The plummet in gasoline prices over the last two-years has yielded a welcome windfall to American consumers. It had been thought that consumers split the extra money evenly between additional spending and savings. However, new evidence suggests that, with regard to the gasoline windfall, spending swamps saving.

The windfall is averaging $700 per household in 2015, according to a study just released by the JPMorgan Chase Institute. Researches gauged the spending behavior attributable to the 45 percent decrease in gasoline prices from early 2014 to early 2015. Prices peaked at $3.70 per gallon in April of 2014, but have since dropped and hit a low of roughly $2.20.

The study investigates who benefits the most and how the extra money is used. The surprise is that Americans are spending about 80 percent of the windfall, not the 50 percent previously thought. Consumers are using this boost in discretionary income for purchases well beyond gasoline.

The Institute made four major findings:

1. Gas spending and savings: When prices were peaking in early 2014, the average American's gasoline bill was $101 per month. The top 20 percent of gas spenders shelled out $359/month via debit and credit cards, three times the national average.

On the other hand, the bottom 20 percent of gas spenders forked over only two bucks a month, creating a 150X spread between the top and bottom quintiles. In 2015, the average American is saving $22 a month on gasoline, but the results vary widely. About 16 percent have increased their gas spending by at least 50 percent, whereas 23 percent are cutting expenditures at the gas pump by 50 percent.

2. Geographic Distribution: Consumers on the East and West Coasts are enjoying less of a windfall because they had been spending less on gas, compared to folks in the South and Midwest, the so-called "high-impact" regions. People in low-impact states paid higher prices but bought less gasoline, whereas consumers in high-impact regions enjoyed lower prices but bought more gas.

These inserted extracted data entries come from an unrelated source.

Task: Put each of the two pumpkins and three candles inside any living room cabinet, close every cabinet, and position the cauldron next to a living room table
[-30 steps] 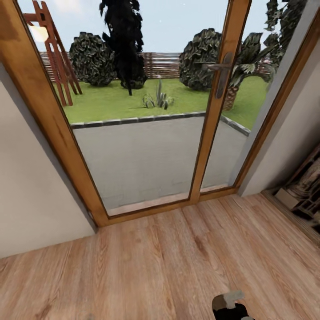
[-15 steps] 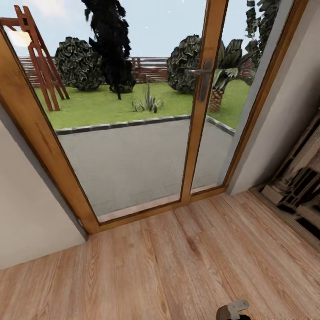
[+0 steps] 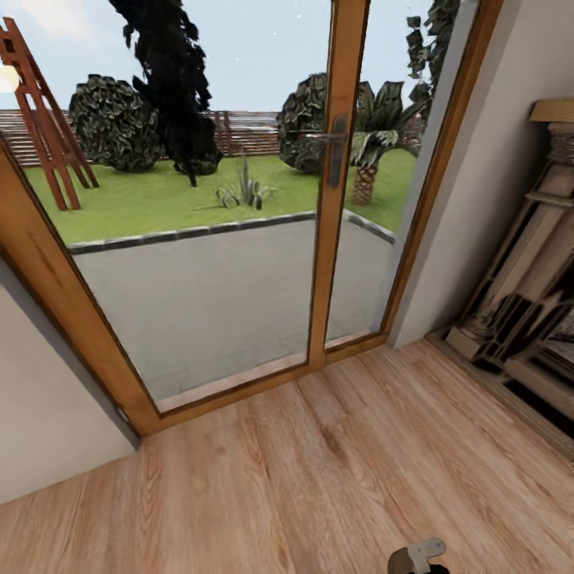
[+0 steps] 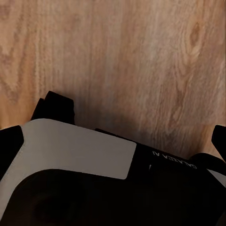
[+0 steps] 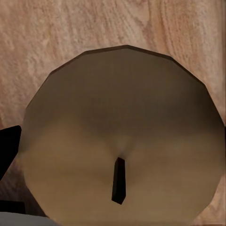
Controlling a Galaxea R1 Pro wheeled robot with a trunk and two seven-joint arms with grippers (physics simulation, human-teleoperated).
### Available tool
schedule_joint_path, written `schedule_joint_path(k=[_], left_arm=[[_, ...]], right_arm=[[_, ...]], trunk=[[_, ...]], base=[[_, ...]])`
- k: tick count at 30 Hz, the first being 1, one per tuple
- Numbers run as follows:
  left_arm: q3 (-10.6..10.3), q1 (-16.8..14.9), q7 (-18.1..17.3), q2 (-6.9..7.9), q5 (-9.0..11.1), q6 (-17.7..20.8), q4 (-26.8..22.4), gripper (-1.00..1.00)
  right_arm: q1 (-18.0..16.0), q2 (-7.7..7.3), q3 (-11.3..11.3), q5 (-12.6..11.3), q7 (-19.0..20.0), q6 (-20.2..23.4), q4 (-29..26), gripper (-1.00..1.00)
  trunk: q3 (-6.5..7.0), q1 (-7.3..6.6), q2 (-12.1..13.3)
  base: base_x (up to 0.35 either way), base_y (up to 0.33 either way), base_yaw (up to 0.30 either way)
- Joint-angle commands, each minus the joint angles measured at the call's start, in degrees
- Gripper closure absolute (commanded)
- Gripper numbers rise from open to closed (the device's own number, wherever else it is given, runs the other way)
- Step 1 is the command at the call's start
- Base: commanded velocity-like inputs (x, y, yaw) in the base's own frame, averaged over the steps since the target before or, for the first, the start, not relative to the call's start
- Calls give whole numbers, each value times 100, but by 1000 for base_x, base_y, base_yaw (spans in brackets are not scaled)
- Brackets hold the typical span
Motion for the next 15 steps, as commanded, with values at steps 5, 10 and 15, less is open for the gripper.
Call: schedule_joint_path(k=[5, 10, 15], left_arm=[[-3, 0, 90, -3, 0, -16, -4, -100], [-3, 0, 154, -3, 0, -20, -1, -100], [-3, 0, 192, -4, 0, -21, 2, -100]], right_arm=[[0, 1, 1, -13, 1, 7, 1, 100], [0, 1, 0, -20, -13, 7, 2, 100], [0, 0, 2, -21, -23, 8, 1, 100]], trunk=[[42, 0, 0], [84, 0, 0], [126, 0, 0]], base=[[0, 0, -176], [0, 0, -180], [0, 0, -181]])
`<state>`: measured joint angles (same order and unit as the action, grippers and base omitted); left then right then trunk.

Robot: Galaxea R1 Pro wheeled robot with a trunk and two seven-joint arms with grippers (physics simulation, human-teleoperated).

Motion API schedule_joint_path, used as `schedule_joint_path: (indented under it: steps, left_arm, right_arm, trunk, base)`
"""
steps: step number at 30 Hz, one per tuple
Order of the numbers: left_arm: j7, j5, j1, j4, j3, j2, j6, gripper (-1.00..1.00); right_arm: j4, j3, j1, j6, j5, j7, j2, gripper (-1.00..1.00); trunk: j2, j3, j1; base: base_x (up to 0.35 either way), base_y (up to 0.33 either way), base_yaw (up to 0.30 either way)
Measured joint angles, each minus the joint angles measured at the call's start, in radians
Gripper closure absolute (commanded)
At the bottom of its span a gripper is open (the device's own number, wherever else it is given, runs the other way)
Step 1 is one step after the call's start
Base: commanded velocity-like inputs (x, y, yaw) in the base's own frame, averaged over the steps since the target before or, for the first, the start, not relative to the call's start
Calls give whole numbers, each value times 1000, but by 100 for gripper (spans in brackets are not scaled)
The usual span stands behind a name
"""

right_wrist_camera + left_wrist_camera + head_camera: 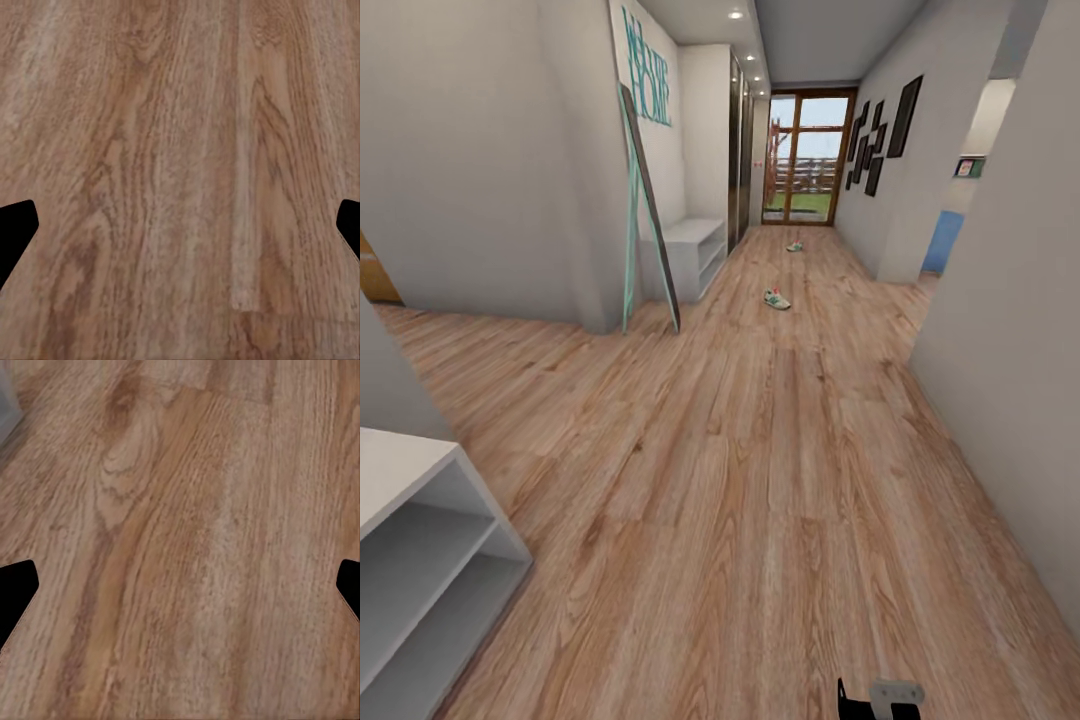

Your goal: Pick up the two gym shoes and the two sandals from the corridor floor and place them onto the hallstand (shoe rack) in the corridor, making sure they are on the rack and not on the floor. Arrange them so the two gym shoes are next to each other and the two sandals are next to each other.

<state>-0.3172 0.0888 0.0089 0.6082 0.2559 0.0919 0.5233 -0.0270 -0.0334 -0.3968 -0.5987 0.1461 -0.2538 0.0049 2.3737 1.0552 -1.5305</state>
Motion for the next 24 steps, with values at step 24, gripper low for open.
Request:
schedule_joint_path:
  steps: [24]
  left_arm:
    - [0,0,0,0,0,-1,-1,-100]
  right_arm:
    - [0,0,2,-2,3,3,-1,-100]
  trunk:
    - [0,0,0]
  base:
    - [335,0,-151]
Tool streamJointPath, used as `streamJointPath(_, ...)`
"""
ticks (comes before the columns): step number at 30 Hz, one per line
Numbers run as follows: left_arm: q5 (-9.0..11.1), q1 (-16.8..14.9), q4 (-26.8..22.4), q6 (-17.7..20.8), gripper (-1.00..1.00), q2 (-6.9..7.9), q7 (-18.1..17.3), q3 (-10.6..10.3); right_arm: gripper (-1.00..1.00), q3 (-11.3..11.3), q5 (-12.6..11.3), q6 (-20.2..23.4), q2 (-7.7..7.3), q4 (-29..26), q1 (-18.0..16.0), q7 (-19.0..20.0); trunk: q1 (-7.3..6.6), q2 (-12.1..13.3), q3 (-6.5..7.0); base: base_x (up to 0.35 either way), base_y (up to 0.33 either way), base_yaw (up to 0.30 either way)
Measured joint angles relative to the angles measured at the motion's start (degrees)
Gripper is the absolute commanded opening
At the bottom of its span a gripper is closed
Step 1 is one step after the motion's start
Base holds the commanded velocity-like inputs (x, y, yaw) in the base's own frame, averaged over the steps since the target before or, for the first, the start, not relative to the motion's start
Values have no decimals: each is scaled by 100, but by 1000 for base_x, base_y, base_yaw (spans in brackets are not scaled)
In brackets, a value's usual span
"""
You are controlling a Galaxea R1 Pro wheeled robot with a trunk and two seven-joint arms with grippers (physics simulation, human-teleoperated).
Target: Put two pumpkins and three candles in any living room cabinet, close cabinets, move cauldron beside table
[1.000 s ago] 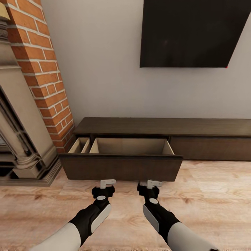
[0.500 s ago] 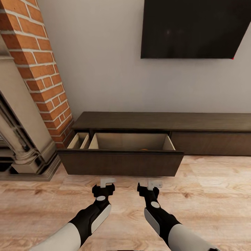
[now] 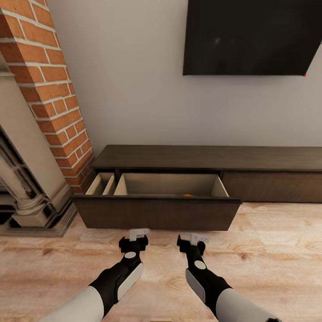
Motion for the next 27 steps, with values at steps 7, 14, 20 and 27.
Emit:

3. Age, Gender and Income Level: For low-income Americans, the gasoline windfall amounted to more than 1 percent of their monthly income. Younger Americans benefited more than their elders did.

The biggest spenders were high-income men in the 30-49-year-old cohort, but 18-29-year-old low-income men felt the biggest percentage impact. When gas prices cratered in January 2015, low-income men reaped savings of 1.6 percent, with credit/debit card sales accounting for 1.1 percent.

The highest income quintile experienced an increase of only 0.5 percent in its purchasing power.

4. Consumer Spending: Consumers stashed only about 20 percent of their gas windfalls into savings. The biggest recipients of the remaining 80 percent were restaurants, department stores, entertainment venues and electronics/appliance sellers.

The study sampled 25.6 million of Chase's regular card users and 1 million "core" customers from a pool of 57 million anonymized debit/credit card holders. The sampled customers average at least five monthly checking account transactions, and the core customers do not hold a brand-specific gas-station charge card.